Friday, January 12, 2007

Very, very cold here

Getting a real Winter here this year; still lots of snow and now below-zero temperatures. No pseudo-winter, not this time!

Am taking church's training class by which pastoral caregivers are trained. Vast majority of pastoral care is provided by these volunteers. Found myself somewhat horrified at content; mainly based on a training handbook for crisis line volunteers from a secular organization. Some religious content added, but inconsistent theology, not surprising based on our theologically-diverse population. "How to offer prayer" took up about 30 minutes. I offered feedback on the feedback sheet stating that I was not comfortable with some of the theological assertions (God always answers prayer; God is in charge of everything; God has a plan--these can be immensely comforting to those who find such assertions seem to fit the pattern of their lives, but as the theology profs at school so aptly point out, every theological assertion has its downside). The instructor and director of ministries asked me about my feedback this afternoon and I tried to collect my thoughts and gave them and one other volunteer some ideas based on chaplaincy etc., and suggested some of the downsides to some of these assertions in certain situations. It was dicey because the instructor is very comfortable with "God always answers prayers" and the director of ministries has the "God has a plan" notion as a core of his own theology.

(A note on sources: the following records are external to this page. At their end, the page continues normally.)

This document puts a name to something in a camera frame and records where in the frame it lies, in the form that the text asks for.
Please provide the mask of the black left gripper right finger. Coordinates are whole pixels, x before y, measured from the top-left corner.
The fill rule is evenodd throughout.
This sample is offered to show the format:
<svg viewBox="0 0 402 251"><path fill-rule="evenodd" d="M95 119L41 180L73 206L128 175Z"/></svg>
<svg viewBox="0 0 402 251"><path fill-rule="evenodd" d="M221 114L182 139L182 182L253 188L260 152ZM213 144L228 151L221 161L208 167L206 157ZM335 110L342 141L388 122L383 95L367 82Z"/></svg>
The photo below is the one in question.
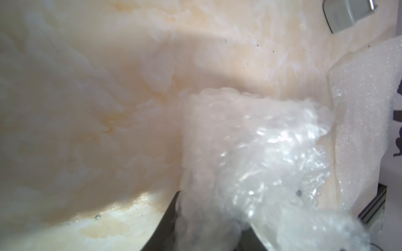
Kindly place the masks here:
<svg viewBox="0 0 402 251"><path fill-rule="evenodd" d="M241 232L240 241L235 251L267 251L267 249L259 240L253 228L248 228Z"/></svg>

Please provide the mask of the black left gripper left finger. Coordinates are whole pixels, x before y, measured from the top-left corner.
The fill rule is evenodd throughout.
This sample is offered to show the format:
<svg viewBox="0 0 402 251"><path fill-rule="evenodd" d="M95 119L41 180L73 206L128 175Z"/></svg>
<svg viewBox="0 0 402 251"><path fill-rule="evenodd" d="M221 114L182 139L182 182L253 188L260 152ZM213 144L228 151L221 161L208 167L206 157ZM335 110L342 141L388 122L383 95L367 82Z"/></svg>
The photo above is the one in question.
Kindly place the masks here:
<svg viewBox="0 0 402 251"><path fill-rule="evenodd" d="M178 191L170 202L161 221L141 251L173 251L175 249L175 223L178 217Z"/></svg>

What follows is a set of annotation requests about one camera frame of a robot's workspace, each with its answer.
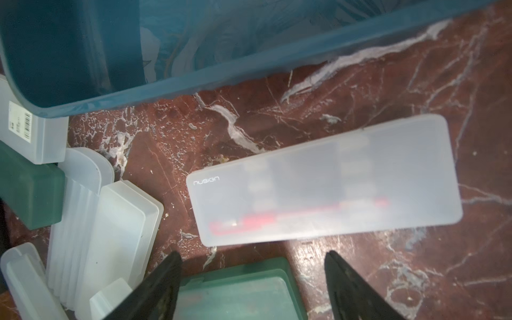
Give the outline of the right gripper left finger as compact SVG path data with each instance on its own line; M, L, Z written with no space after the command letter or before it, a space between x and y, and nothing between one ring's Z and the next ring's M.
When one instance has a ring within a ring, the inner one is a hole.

I hope I was able to make the points without seeming critical of THEM--I framed my comments as, each of us, when we speak of God and how God works, naturally speak of how we have experienced God in OUR lives, but of course the fact that God is greater than human comprehension means that our experiences are not the whole of God, and we have to be cautious about sending unintentional messages even with the kindest possible intent. Like, telling someone who has been praying for years that a beloved child could successfully get off drugs, that "God always answers prayers; you just have to ask for what you want." That may be true to us but may not be as helpful as staying with the anguished parent in the moment of anguish. Or, telling someone who has suffered a staggering loss that "God is in charge of everything that happens," which raises the question of why a loving God would have chosen to inflict the loss.

It is that pesky problem of evil that rises up at annoying times, and the temptation to offer a religious platitude -- especially if those are comforting in one's own life -- can be so strong. But so many people have been damaged by religious platitudes; even being told, in the wildness of grief for a loved one, that said loved one "is in a better place" can send the message that grief is selfish and wrong, rather than offer support. I do remember one couple in hospice during my CPE unit, who were reeling with the shock of a sudden diagnosis and only days left together. Perhaps the most connecting thing any of us did for them was validate their rage and devastation. I remember saying, with tears in my own eyes, "This sucks for you. It just does." We told them it was perfectly fine and even Biblical to be angry at God. I remember the surviving spouse, at the memorial service, catching me in a fierce hug, saying, "Thank you. Thank you." over and over, and I have to think it was because we all just stayed with them and gave them no talk about "God's plan" or "God's will." (I think they'd have chased us out of the room if we had tried that, anyhow.)

Anyhow I hope I was able to offer some constructive suggestions without giving personal offense.

Wait till we get to the topic of forgiveness. And my viewpoint that pushing people to forgive before injury has even been acknowledged is a power play, not a supportive gesture. They'll LOVE me then.

1 Comments:

Anonymous Anonymous said...

I completely agree with everything you've said here!

I never talk to patients about "God's will," and when they use the phrase, I tell them, "That doesn't mean you have to like it." I often encourage patients to express their anger and grief; a wise friend of mine once said that raging at God is a form of prayer, and I pass that on to a lot of patients.

As for God answering prayers -- well, I think She always does, but sometimes the answer is "no," and even more often, it's "not yet."